● INSTRUCTIONS TO FOLLOW
Give all of the data below again exactly, and drop the images.

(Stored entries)
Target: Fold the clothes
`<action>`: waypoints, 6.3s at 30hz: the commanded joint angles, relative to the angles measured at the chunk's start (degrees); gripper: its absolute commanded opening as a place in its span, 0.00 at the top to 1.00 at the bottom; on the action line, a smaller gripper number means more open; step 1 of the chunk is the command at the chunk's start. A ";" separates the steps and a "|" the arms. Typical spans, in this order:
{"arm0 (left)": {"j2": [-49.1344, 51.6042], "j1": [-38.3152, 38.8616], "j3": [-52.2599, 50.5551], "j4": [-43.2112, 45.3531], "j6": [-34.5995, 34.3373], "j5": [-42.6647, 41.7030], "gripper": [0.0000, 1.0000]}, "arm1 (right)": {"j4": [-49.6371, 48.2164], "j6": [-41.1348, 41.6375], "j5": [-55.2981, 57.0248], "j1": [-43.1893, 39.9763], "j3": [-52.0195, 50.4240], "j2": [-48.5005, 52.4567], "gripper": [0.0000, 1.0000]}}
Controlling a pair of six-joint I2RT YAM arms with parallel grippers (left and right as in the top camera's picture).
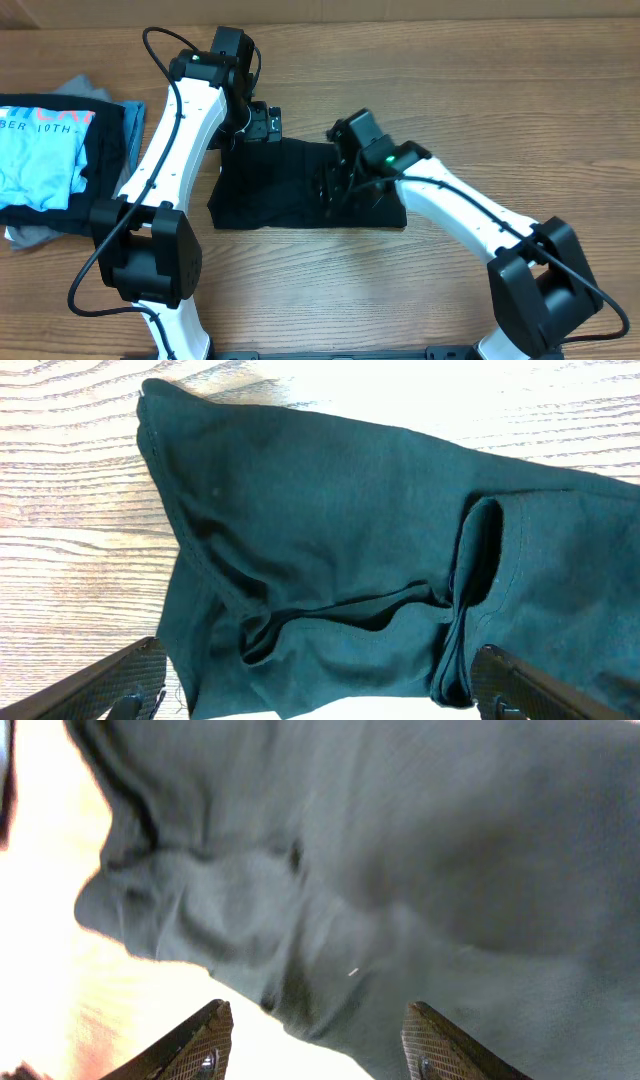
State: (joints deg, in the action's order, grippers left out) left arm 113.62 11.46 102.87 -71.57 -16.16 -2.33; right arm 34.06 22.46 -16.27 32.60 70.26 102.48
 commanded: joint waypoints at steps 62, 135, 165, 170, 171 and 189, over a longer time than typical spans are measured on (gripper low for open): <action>0.44 -0.20 0.37 0.07 0.28 -0.61 0.00 | -18.32 0.33 -7.74 -2.51 1.70 10.08 0.96; 0.44 -0.20 0.37 0.07 0.28 -0.61 0.00 | -26.88 7.78 -6.60 1.86 -0.85 15.41 0.96; 0.44 -0.20 0.37 0.07 0.28 -0.61 0.00 | -14.27 1.55 -11.78 -1.14 -6.25 4.15 0.96; 0.44 -0.20 0.37 0.07 0.28 -0.61 0.00 | -13.97 4.02 -6.16 1.70 -6.25 4.15 0.96; 0.44 -0.20 0.37 0.07 0.28 -0.61 0.00 | -13.73 4.20 -5.11 2.10 -6.25 4.15 0.96; 0.44 -0.20 0.37 0.09 0.28 -0.61 0.00 | -11.85 5.25 -4.09 3.02 -6.29 4.15 0.96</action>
State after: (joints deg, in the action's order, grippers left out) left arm 113.62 11.46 102.87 -71.57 -16.16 -2.35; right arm 22.37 27.27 -20.97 35.40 64.27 106.89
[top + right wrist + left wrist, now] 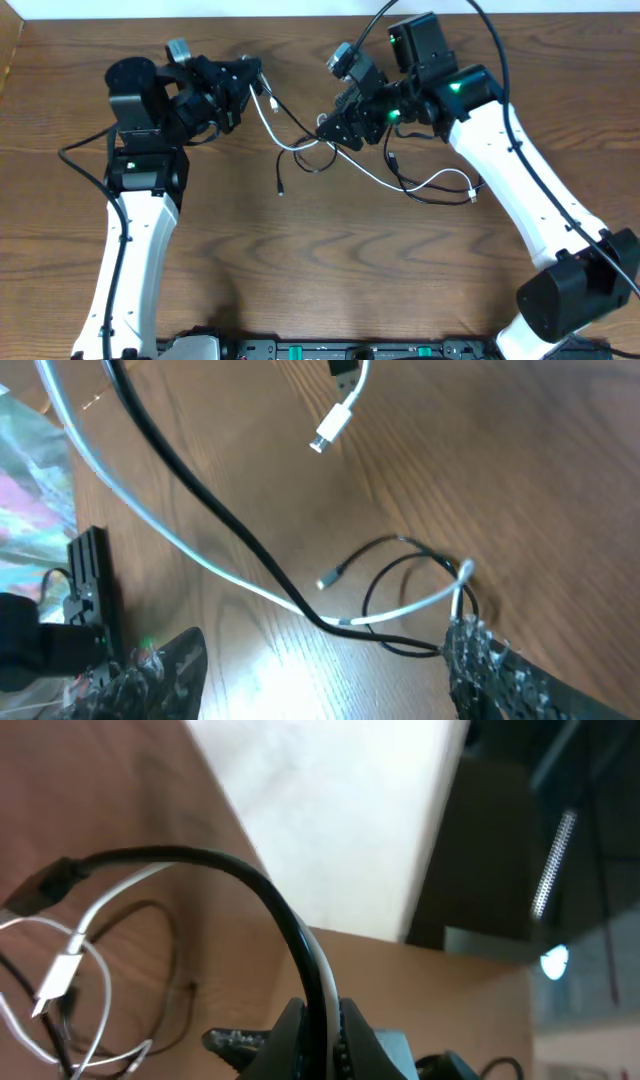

● SOLVED PROBLEM
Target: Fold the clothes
`<action>`: waypoints, 6.3s at 30hz: the commanded joint angles, relative to the angles measured at the chunk's start (degrees); gripper: its absolute commanded opening as a place in its span, 0.00 at the top to 1.00 at the bottom; on the action line, a smaller gripper number means more open; step 1 of the chunk is the command at the chunk's start. A ";" separates the steps and a "|" the arms. Typical spans, in this order:
{"arm0 (left)": {"j2": [-49.1344, 51.6042], "j1": [-38.3152, 38.8616], "j3": [-52.2599, 50.5551], "j4": [-43.2112, 45.3531], "j6": [-34.5995, 34.3373], "j5": [-42.6647, 41.7030], "gripper": [0.0000, 1.0000]}, "arm1 (right)": {"j4": [-49.6371, 48.2164], "j6": [-41.1348, 41.6375], "j5": [-55.2981, 57.0248], "j1": [-43.1893, 39.9763], "j3": [-52.0195, 50.4240], "j2": [-48.5005, 52.4567], "gripper": [0.0000, 1.0000]}}
Controlling a pair of six-joint I2RT YAM arms with parallel grippers (left and right as in the top camera's picture).
State: (joints deg, in the action's order, grippers left out) left arm 113.62 11.46 102.87 -71.57 -16.16 -2.33; right arm 34.06 22.46 -16.27 32.60 70.26 102.48
 commanded: joint waypoints at steps 62, 135, 165, 170, 171 and 189, over a longer time than typical spans are measured on (gripper low for open): <action>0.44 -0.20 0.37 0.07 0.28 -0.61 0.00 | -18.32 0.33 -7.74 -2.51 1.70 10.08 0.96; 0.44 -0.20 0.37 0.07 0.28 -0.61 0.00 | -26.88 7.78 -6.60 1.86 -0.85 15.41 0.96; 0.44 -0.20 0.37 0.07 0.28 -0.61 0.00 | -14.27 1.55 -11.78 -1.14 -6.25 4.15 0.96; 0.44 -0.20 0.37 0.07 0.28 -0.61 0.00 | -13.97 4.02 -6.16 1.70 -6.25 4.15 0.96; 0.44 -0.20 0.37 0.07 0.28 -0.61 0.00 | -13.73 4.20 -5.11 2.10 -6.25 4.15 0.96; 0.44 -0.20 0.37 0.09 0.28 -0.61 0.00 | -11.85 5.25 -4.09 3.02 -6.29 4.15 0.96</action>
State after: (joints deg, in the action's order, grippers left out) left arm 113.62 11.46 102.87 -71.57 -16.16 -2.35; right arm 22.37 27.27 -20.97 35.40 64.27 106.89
[top + right wrist + left wrist, now] 

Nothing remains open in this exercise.